スイッチを別のものに替えてみたら、夜が動き出した

「儀式」のサイズを小さくしてみた

最初にやってみたのは、グラスだけ残すことだった。ワイングラスにスパークリングウォーターを注いで、ソファに座る。バカみたいと思いながらも、やってみたら、これが意外と機能した。

グラスを持つ手の感触、液体の冷たさ、炭酸の弾ける音。その小さな感覚の積み重ねが、「今日の仕事も育児も終わった」という信号を体に送ってくれる気がした。形から入るのが好きな私には、ちょうどよかった。

今は季節によって変えている。夏はミントを浮かべた炭酸水、秋冬はジンジャーを入れたホットドリンク。中身よりも「自分のためだけに作る」という行為が、夜の入口になっている。

「何もしない時間」をスケジュールに入れた

飲まない夜に最初に陥りがちなのが、「せっかく素面だから何か生産的なことを」という思考だと私は思う。勉強しよう、本を読もう、運動しよう——全部正しいのだけれど、それを毎晩続けようとすると、夜が「もうひとつのタスク時間」になってしまう。

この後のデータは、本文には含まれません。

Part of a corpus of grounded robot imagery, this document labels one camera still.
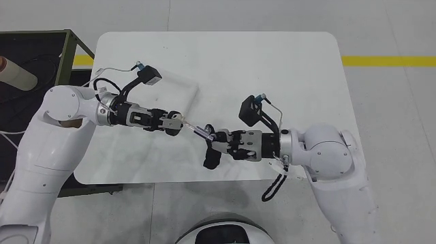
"white table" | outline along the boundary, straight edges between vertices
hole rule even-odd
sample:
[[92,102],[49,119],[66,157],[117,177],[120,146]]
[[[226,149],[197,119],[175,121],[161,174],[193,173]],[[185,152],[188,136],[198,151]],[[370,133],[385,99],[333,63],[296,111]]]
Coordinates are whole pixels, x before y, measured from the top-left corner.
[[[324,32],[129,32],[106,33],[97,44],[93,71],[130,68],[141,60],[198,83],[187,115],[202,127],[247,129],[238,118],[248,95],[267,94],[284,113],[283,127],[305,131],[325,122],[348,129],[360,145],[347,81],[335,38]],[[107,72],[121,86],[135,76]],[[140,85],[131,101],[153,87]],[[264,110],[278,120],[275,110]],[[253,129],[270,132],[258,123]],[[98,127],[74,172],[81,183],[158,183],[274,179],[269,159],[234,161],[223,155],[215,170],[202,166],[206,145],[184,128],[177,137],[123,126]],[[292,167],[290,178],[304,177]]]

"concrete floor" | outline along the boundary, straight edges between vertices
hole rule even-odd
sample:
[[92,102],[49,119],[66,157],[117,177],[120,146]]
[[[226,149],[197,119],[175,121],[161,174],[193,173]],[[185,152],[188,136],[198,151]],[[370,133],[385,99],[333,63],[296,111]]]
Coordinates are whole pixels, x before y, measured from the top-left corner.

子育て中の昼間は、基本的に自分のペースでは動けない。子どものリズムに合わせ、家事をこなし、仕事があればその合間に詰め込む。だから夜こそ、「何もしなくていい時間」が必要だった。

私がたどり着いたのは、「ぼーっとする時間を意図的に取る」ことだった。スマホを伏せて、ただ座って、今日あったことを頭の中でぼんやりなぞる。子どもの笑った顔とか、昼に食べたもののこととか。それだけ。10分もすると、不思議と「今日も悪くなかったな」という感触が残る。

夜の時間が変わったことで、気づいた体のこと

ソバキュリになって数か月が経ったころ、夜の眠りが変わってきたと感じた。以前は「寝落ち」に近い形で眠っていたのが、布団に入って意識がゆっくりと落ちていくような感覚になってきた。朝目が覚めたときの頭のすっきりさも違う。

これを「だからお酒はよくない」とは言いたくない。育児で疲れているとか、年齢的な変化とか、他の要因もきっとある。ただ、「夜の時間の質が変わった」という実感は確かにあった。それが睡眠に何らかのかたちで影響しているかもしれない、という程度の感覚として、ここに書き留めておきたい。

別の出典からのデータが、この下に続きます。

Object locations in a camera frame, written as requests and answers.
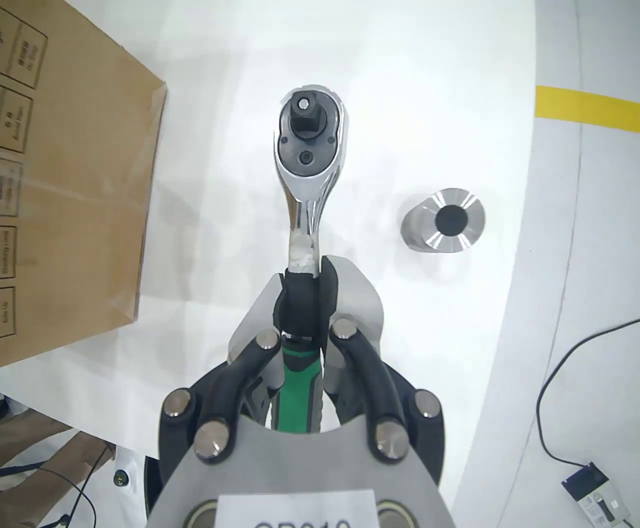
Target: cardboard box
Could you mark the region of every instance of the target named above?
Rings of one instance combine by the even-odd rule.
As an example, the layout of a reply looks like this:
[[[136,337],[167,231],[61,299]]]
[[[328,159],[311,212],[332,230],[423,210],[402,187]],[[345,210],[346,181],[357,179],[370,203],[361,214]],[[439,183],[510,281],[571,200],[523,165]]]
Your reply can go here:
[[[64,0],[0,0],[0,365],[135,320],[165,95]]]

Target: black foam padding
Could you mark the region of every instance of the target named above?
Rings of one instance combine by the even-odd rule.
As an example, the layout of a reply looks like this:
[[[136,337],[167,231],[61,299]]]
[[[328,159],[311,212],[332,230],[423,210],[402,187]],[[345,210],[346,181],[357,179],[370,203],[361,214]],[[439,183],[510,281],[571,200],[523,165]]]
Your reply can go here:
[[[406,427],[404,412],[387,366],[360,330],[349,339],[340,339],[331,331],[330,338],[361,384],[371,454],[384,463],[397,463],[384,457],[376,445],[376,426],[380,422],[392,420]]]
[[[261,348],[255,338],[244,347],[238,358],[218,375],[202,401],[198,427],[211,420],[224,422],[229,427],[229,440],[225,450],[211,463],[225,461],[232,453],[237,435],[237,421],[243,408],[247,388],[258,378],[267,364],[280,351],[280,343],[271,350]]]
[[[282,278],[282,292],[276,302],[274,323],[283,332],[295,337],[312,338],[318,348],[320,334],[319,280],[311,273],[290,273]]]

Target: black cable
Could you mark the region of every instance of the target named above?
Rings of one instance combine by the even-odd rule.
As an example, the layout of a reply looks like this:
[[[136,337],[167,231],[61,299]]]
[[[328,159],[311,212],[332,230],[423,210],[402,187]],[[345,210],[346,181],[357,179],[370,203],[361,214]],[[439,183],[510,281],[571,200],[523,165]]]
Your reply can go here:
[[[34,469],[39,469],[42,464],[44,464],[44,462],[34,462],[33,464],[27,464],[24,466],[3,467],[0,468],[0,478],[8,477],[10,475],[18,475],[20,473],[25,473],[26,471],[33,471]]]
[[[74,502],[74,507],[71,509],[71,513],[69,514],[69,522],[67,523],[67,528],[71,526],[71,521],[74,518],[74,513],[76,512],[78,502],[80,502],[80,496],[84,495],[84,489],[86,488],[86,485],[89,482],[89,478],[91,478],[91,475],[93,475],[93,472],[98,467],[98,462],[100,462],[100,460],[102,459],[102,456],[107,452],[107,449],[109,449],[109,444],[106,444],[104,446],[104,449],[100,453],[100,456],[95,460],[95,462],[93,463],[93,466],[91,467],[91,471],[89,471],[89,474],[86,476],[86,479],[84,480],[84,484],[82,485],[82,488],[80,488],[80,493],[78,493],[76,501]]]
[[[89,503],[89,506],[91,506],[91,509],[92,509],[92,511],[93,511],[93,528],[95,528],[95,526],[96,526],[96,524],[97,524],[97,522],[98,522],[98,516],[97,516],[97,514],[96,514],[96,512],[95,512],[95,506],[94,506],[94,505],[93,505],[93,503],[91,502],[91,499],[89,499],[89,497],[87,497],[87,496],[84,494],[84,489],[82,489],[82,490],[81,490],[81,489],[80,489],[80,488],[78,488],[78,487],[77,487],[77,486],[76,486],[72,481],[70,481],[67,477],[65,477],[64,475],[61,475],[60,473],[56,473],[55,471],[52,471],[51,469],[47,469],[47,468],[44,468],[44,467],[39,467],[39,468],[38,468],[38,471],[46,471],[47,473],[51,473],[51,474],[53,474],[53,475],[56,475],[56,476],[60,477],[62,480],[65,480],[68,484],[71,484],[71,485],[72,485],[72,486],[77,490],[77,492],[78,492],[78,499],[79,499],[80,497],[84,497],[84,498],[86,499],[86,501]],[[67,517],[67,515],[63,515],[63,516],[62,516],[59,520],[57,520],[55,523],[47,524],[47,525],[45,525],[45,526],[41,526],[40,528],[54,528],[54,527],[58,526],[58,525],[60,524],[60,522],[61,522],[65,517]]]
[[[573,354],[576,350],[578,350],[582,345],[584,345],[585,343],[588,343],[592,339],[596,339],[597,337],[601,337],[603,335],[607,335],[608,333],[615,332],[616,330],[622,330],[623,328],[626,328],[626,327],[631,326],[632,324],[636,324],[636,323],[640,323],[640,319],[634,319],[633,321],[629,321],[627,323],[619,324],[618,326],[614,326],[613,328],[609,328],[608,330],[602,330],[601,332],[594,333],[593,335],[590,335],[589,337],[586,337],[582,341],[580,341],[580,342],[576,343],[575,345],[573,345],[571,347],[571,350],[569,350],[569,352],[567,352],[564,355],[564,357],[558,363],[557,367],[554,369],[554,371],[549,376],[548,380],[542,386],[542,389],[540,390],[540,394],[538,396],[538,401],[536,402],[536,422],[538,423],[538,436],[540,437],[540,443],[542,444],[542,449],[544,449],[545,453],[547,453],[554,460],[557,460],[558,462],[563,462],[565,464],[569,464],[569,465],[572,465],[572,466],[587,467],[585,464],[580,464],[579,462],[571,462],[570,460],[564,460],[563,458],[558,458],[557,456],[554,456],[553,454],[551,454],[551,452],[547,448],[547,445],[545,444],[545,439],[542,436],[542,424],[540,423],[540,404],[542,403],[542,397],[545,395],[545,392],[547,391],[547,387],[553,381],[553,379],[555,378],[555,376],[558,373],[558,371],[562,368],[562,365],[564,365],[566,363],[567,359],[569,359],[571,357],[571,354]]]

お酒なしで過ごす夜は、眠るまでの時間がじんわりと長く感じられる。それが最初は物足りなかったのだけれど、今はその「長さ」が好きになっている。一日の余韻を味わえる時間、とも言えるかもしれない。

「何を楽しむか」より「誰として夜を過ごすか」

夜の自分を好きになることが、続く理由になった

ソバキュリを続けていて、じわじわと実感していることがある。それは、「飲まない夜」を続けることで、夜の自分を少しずつ好きになってきた、ということだ。

以前は、夜にお酒が入ることで「今日の自分」に少しだけ色がついていた。それはそれで楽しかった。でも今は、素のままの夜の自分と向き合う時間が増えた。読んだ本の感想をノートに書いたり、来週のご飯の献立を考えたり、特に意味のないことを考えたり。どれもお酒がなくてもできることだけれど、頭がはっきりしている分、「あ、私こういうことが好きなんだ」という発見が積み重なっていく。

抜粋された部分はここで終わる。